For this exercise, copy the records below exactly and exclude every image.

Stored items:
# # # # # # #
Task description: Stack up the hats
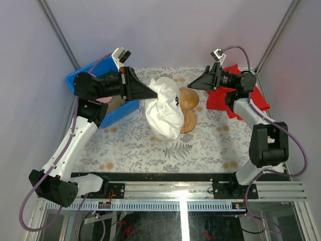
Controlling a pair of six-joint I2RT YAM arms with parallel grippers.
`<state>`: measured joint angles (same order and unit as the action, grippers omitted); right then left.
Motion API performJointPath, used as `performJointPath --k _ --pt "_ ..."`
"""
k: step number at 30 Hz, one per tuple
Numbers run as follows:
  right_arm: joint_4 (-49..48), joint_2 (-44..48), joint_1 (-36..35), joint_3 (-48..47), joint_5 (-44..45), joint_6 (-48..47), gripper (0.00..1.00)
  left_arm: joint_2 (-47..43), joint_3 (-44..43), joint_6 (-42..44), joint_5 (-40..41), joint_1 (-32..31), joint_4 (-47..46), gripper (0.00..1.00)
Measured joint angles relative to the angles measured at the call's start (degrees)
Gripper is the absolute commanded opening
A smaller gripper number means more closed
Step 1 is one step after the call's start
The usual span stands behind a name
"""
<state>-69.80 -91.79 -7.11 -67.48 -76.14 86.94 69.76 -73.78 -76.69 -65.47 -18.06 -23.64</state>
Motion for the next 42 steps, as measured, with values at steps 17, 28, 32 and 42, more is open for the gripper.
performJointPath --k 17,28,32,42 --pt "-18.84 -9.73 -2.73 -2.47 0.20 19.21 0.91 0.81 -6.25 -8.57 4.31 -8.31 -4.15 0.00" --pt "-19.32 -9.40 -9.20 -2.64 1.25 19.63 0.87 2.91 -7.21 -8.55 5.66 -8.57 -4.13 0.00" --pt "-19.32 -7.80 -10.91 -1.70 1.77 19.65 0.78 3.50 -7.21 -8.44 5.95 -8.59 -4.11 0.00" --pt "-20.02 0.81 -11.63 5.68 1.75 20.39 0.01 3.56 -7.21 -1.46 5.95 -8.44 0.24 0.00"
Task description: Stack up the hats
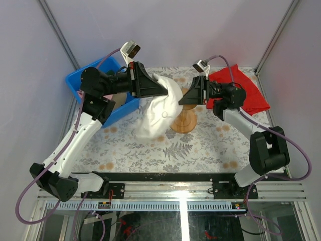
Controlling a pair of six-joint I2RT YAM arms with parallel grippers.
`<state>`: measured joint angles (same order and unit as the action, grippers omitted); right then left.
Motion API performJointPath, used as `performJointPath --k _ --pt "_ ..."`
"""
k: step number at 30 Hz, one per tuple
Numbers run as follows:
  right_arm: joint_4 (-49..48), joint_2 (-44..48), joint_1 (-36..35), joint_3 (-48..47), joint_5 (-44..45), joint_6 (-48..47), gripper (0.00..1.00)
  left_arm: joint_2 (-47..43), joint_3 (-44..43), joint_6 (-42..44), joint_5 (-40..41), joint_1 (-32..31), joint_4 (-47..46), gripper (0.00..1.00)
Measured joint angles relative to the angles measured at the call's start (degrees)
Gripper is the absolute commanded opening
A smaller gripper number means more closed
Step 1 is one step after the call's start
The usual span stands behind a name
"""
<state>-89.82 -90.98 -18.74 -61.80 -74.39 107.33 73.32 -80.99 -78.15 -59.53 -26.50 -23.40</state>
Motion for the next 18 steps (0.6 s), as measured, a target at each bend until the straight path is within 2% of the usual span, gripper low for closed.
performJointPath --k 3,7,10,11,12,13,15,16,18 --pt "-0.76 2.38 0.28 2.25 -0.26 0.09 0.00 -0.04 0.15 2.80 0.00 2.19 3.26 0.00" --pt "-0.83 5.99 3.80 5.90 -0.26 1.05 0.00 -0.81 2.49 4.63 -0.02 8.55 6.08 0.02" --pt "-0.79 6.71 7.48 7.04 -0.20 1.95 0.00 -0.94 4.00 5.46 0.07 12.55 7.61 0.28" --pt "-0.72 6.71 8.46 7.02 -0.20 2.29 0.00 -0.87 4.48 5.95 0.33 13.75 8.33 0.29" --pt "-0.72 6.71 8.98 7.02 -0.24 2.51 0.00 -0.79 4.57 6.49 0.61 14.38 9.07 0.36" --pt "-0.72 6.71 9.70 7.02 -0.15 2.73 0.00 -0.57 4.59 7.02 1.03 15.23 9.73 0.50" --pt "-0.66 6.71 11.04 6.99 0.13 3.10 0.00 0.15 4.59 8.35 1.92 16.76 10.47 0.67" --pt "-0.46 6.71 11.78 6.97 0.48 3.17 0.00 0.68 4.55 8.96 2.32 17.53 10.93 0.75" --pt "1.29 6.69 12.98 6.51 1.55 3.06 0.00 1.88 4.33 9.75 3.41 19.10 12.33 0.83"
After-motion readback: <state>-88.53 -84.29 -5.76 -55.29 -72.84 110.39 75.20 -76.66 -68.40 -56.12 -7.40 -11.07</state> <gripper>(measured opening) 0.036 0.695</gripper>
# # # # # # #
SOLUTION TO THE EXERCISE.
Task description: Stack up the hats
Controlling a pair of six-joint I2RT YAM arms with parallel grippers.
`<state>`: measured joint angles (same order and unit as the action, grippers omitted); right then left.
Motion API performJointPath, used as `performJointPath --k _ --pt "_ ..."`
"""
k: step number at 30 Hz, one per tuple
Numbers run as follows:
  right_arm: joint_4 (-49..48), joint_2 (-44..48), joint_1 (-36..35), joint_3 (-48..47), joint_5 (-44..45), joint_6 (-48..47), gripper (0.00..1.00)
  left_arm: joint_2 (-47..43), joint_3 (-44..43), joint_6 (-42..44), joint_5 (-40..41), joint_1 (-32..31), joint_4 (-47..46), gripper (0.00..1.00)
Measured joint angles relative to the angles measured at the call's start (degrees)
Gripper is the absolute commanded opening
A smaller gripper number means more closed
Step 1 is one step after the call's start
The usual span stands behind a name
"""
<state>-69.80 -91.79 -7.11 -67.48 -76.14 86.94 69.76 -73.78 -76.69 -65.47 -18.06 -23.64</state>
Motion for the next 42 steps, as measured, with values at steps 17, 28, 32 and 42, more is open for the gripper.
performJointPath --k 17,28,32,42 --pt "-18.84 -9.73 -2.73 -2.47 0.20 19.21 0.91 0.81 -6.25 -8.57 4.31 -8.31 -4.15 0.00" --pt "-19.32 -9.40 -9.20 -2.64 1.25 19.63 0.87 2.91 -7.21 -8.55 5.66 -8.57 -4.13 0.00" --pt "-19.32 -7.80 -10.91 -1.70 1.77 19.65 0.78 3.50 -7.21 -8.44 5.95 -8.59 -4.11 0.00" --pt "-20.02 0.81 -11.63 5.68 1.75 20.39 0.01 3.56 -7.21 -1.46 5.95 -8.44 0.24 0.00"
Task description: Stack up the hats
Controlling a pair of six-joint I2RT YAM arms with parallel grippers.
`<state>`: measured joint angles (same order and unit as the action, grippers omitted); right then left.
Motion API performJointPath, used as `performJointPath --k _ --pt "_ ..."`
"""
k: step number at 30 Hz, one per tuple
Numbers run as follows:
  right_arm: joint_4 (-49..48), joint_2 (-44..48), joint_1 (-36..35), joint_3 (-48..47), joint_5 (-44..45), joint_6 (-48..47), gripper (0.00..1.00)
  left_arm: joint_2 (-47..43), joint_3 (-44..43), joint_6 (-42..44), joint_5 (-40..41), joint_1 (-32..31), joint_4 (-47..46), gripper (0.00..1.00)
Measured joint angles relative to the angles measured at the call's start (degrees)
Gripper is the absolute commanded opening
A smaller gripper number means more closed
Step 1 is one step after the call's start
The usual span stands behind a name
"""
<state>-89.82 -90.98 -18.74 -61.80 -74.39 107.33 73.32 -80.99 -78.15 -59.53 -26.50 -23.40</state>
Motion for the next 18 steps (0.6 s), as measured, a target at each bend until the straight path is within 2% of the usual span, gripper low for closed.
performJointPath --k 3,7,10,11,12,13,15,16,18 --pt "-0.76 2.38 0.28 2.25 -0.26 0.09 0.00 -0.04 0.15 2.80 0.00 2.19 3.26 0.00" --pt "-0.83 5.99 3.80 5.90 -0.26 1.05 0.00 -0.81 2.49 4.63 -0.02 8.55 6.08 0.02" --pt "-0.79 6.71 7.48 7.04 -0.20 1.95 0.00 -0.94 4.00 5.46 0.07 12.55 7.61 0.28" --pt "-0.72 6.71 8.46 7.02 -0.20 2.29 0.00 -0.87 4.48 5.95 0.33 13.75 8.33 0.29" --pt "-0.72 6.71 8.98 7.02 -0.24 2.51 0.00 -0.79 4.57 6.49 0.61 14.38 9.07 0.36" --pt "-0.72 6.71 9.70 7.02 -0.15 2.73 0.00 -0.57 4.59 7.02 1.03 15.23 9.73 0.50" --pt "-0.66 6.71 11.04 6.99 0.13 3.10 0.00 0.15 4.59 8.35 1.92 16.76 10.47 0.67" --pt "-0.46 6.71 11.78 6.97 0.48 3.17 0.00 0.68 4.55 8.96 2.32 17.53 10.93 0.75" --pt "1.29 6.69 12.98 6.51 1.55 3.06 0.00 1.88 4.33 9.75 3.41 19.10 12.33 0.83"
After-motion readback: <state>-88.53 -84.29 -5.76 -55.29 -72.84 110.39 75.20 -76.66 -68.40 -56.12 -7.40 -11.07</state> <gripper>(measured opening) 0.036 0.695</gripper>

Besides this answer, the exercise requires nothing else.